## Work order
Because the images are not wanted, restate every line below word for word without them.
-=-=-
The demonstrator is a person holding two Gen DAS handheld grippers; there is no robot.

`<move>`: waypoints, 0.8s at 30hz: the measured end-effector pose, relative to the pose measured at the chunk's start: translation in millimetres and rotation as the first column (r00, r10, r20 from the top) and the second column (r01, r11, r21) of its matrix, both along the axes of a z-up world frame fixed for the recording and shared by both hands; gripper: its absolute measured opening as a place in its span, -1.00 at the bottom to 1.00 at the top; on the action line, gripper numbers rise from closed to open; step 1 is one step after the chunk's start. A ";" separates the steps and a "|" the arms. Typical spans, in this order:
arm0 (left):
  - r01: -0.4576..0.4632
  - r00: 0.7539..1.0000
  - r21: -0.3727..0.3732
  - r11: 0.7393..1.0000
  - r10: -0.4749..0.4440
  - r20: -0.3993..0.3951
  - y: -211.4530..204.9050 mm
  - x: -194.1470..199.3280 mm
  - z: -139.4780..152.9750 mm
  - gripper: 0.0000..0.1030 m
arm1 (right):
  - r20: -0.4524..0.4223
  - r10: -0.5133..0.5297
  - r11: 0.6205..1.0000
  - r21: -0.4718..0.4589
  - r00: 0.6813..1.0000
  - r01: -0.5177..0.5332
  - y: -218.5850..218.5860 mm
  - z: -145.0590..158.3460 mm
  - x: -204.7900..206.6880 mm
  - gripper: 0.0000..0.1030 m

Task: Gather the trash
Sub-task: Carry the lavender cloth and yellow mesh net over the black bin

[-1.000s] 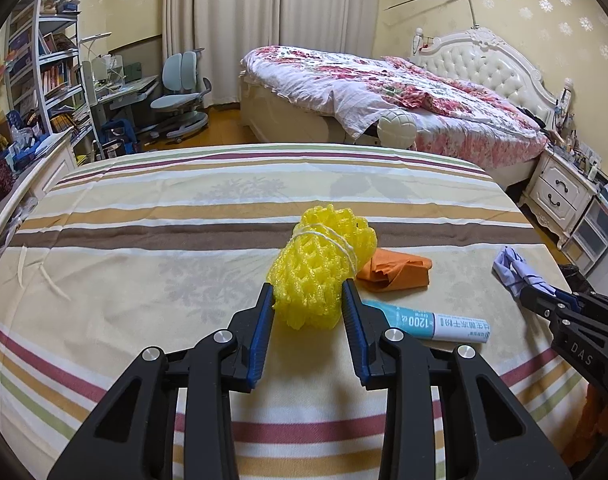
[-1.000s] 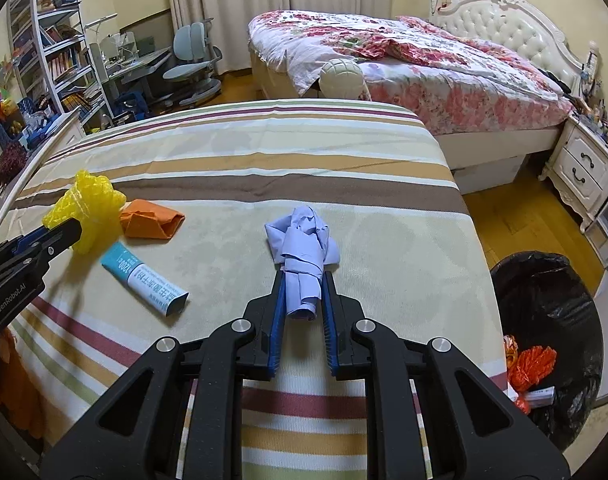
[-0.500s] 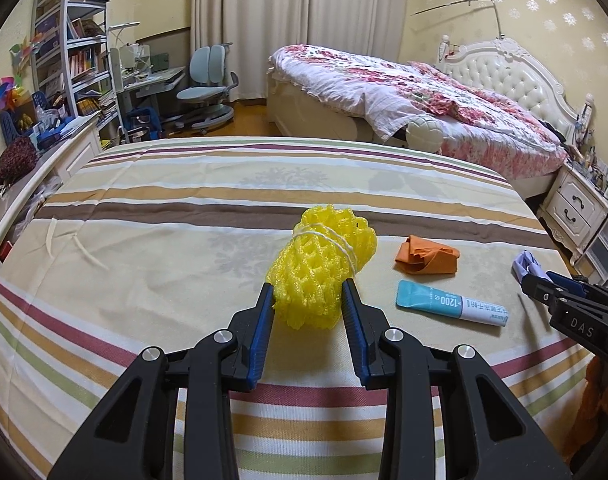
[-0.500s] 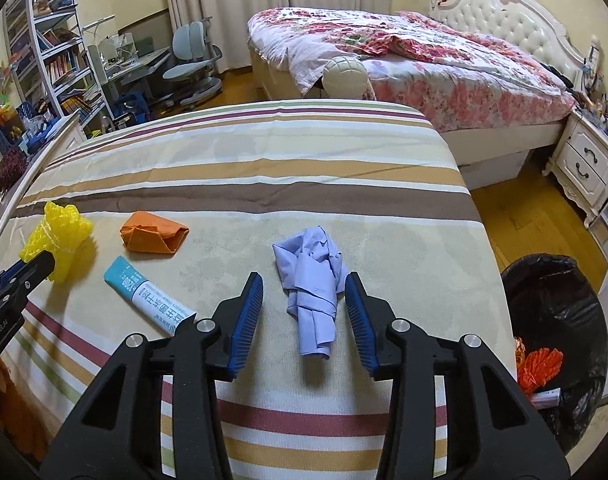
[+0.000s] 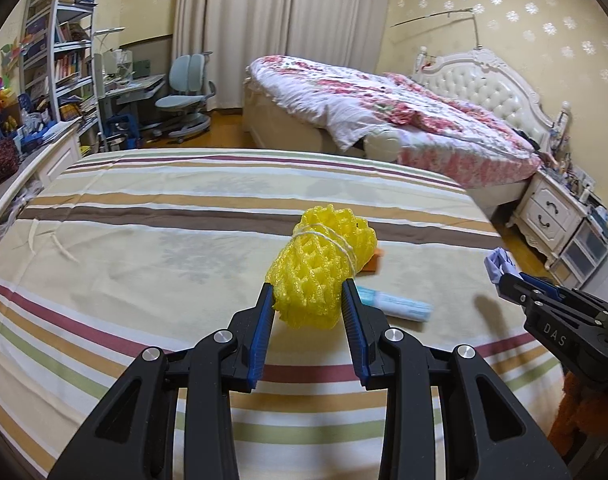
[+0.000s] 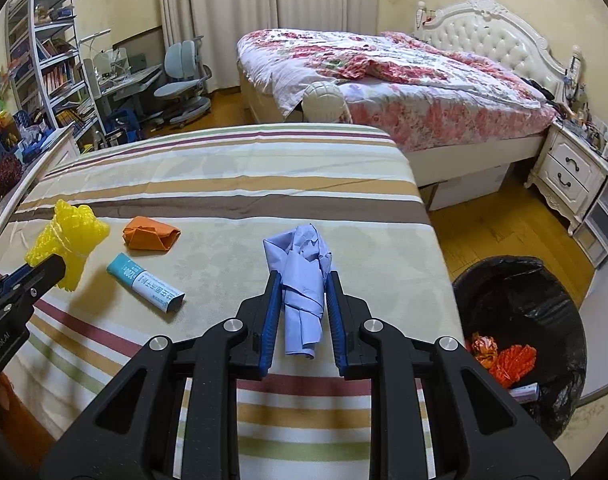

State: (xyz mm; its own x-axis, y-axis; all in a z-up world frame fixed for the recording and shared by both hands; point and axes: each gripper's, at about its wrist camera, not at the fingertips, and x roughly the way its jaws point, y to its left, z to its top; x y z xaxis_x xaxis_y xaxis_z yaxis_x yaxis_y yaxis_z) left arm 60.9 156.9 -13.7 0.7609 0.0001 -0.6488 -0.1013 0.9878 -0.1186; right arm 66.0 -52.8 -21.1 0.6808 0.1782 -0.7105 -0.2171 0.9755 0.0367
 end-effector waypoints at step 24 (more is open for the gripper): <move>0.361 0.932 -0.005 0.933 -0.361 0.027 -192.1 27.2 1.1 -0.33 | 0.096 -0.343 0.939 0.008 0.934 0.344 -175.6 10.0 -19.6 -0.57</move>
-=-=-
## Answer section
The demonstrator is a person holding two Gen DAS handheld grippers; there is no robot.

`<move>`: waypoints, 0.8s at 30hz: the measured end-effector pose, relative to the pose measured at the chunk's start: translation in millimetres and rotation as the first column (r00, r10, r20 from the top) and the second column (r01, r11, r21) of its matrix, both along the axes of a z-up world frame fixed for the recording and shared by both hands; gripper: its absolute measured opening as a place in its span, -1.00 at the bottom to 1.00 at the top; on the action line, gripper numbers rise from closed to open; step 1 is one step after the chunk's start. A ";" separates the steps and a "|" the arms. Typical spans, in this order:
arm0 (left):
  - r01: -0.4576..0.4632
  - r00: 0.7539..1.0000
  - r21: -0.3727..0.3732
  - r11: 0.7393..1.0000
  - r10: -0.4749..0.4440
  - r20: -0.3993..0.3951
  - y: -211.4530..204.9050 mm
  - x: -194.1470..199.3280 mm
  - z: -139.4780..152.9750 mm
  - gripper: 0.0000..0.1030 m
arm1 (right):
  - r20: -0.4524..0.4223
  - r10: -0.5133..0.5297
  - r11: 0.6205..1.0000
  - r21: -0.4718..0.4589
  - r00: 0.6813..1.0000
  - r01: -0.5177..0.5332
  - y: -218.5850..218.5860 mm
  - z: -145.0590..158.3460 mm
  - x: -204.7900..206.6880 mm
  - gripper: 0.0000..0.1030 m

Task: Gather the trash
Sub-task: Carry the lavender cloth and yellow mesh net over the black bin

[-1.000s] 
[-1.000s] 
[-0.500s] 
[-0.500s] 
[+0.000s] 
[+0.000s] 

State: (xyz mm; its own x-axis, y-axis; all in a z-up world frame fixed for the recording and shared by both hands; point and axes: each gripper's, at about its wrist camera, not at the fingertips, and x roughly the way its jaws point, y to its left, z to its top; x y z xaxis_x xaxis_y xaxis_z yaxis_x yaxis_y yaxis_z) left arm 60.9 156.9 -13.7 0.7609 0.0001 -0.6488 -0.1013 0.9878 -0.1186; right arm 66.0 -52.8 -21.1 0.6808 0.1782 -0.7105 -0.2171 0.9755 0.0367
 end-effector waypoints at step 24 (more is open for the gripper): <move>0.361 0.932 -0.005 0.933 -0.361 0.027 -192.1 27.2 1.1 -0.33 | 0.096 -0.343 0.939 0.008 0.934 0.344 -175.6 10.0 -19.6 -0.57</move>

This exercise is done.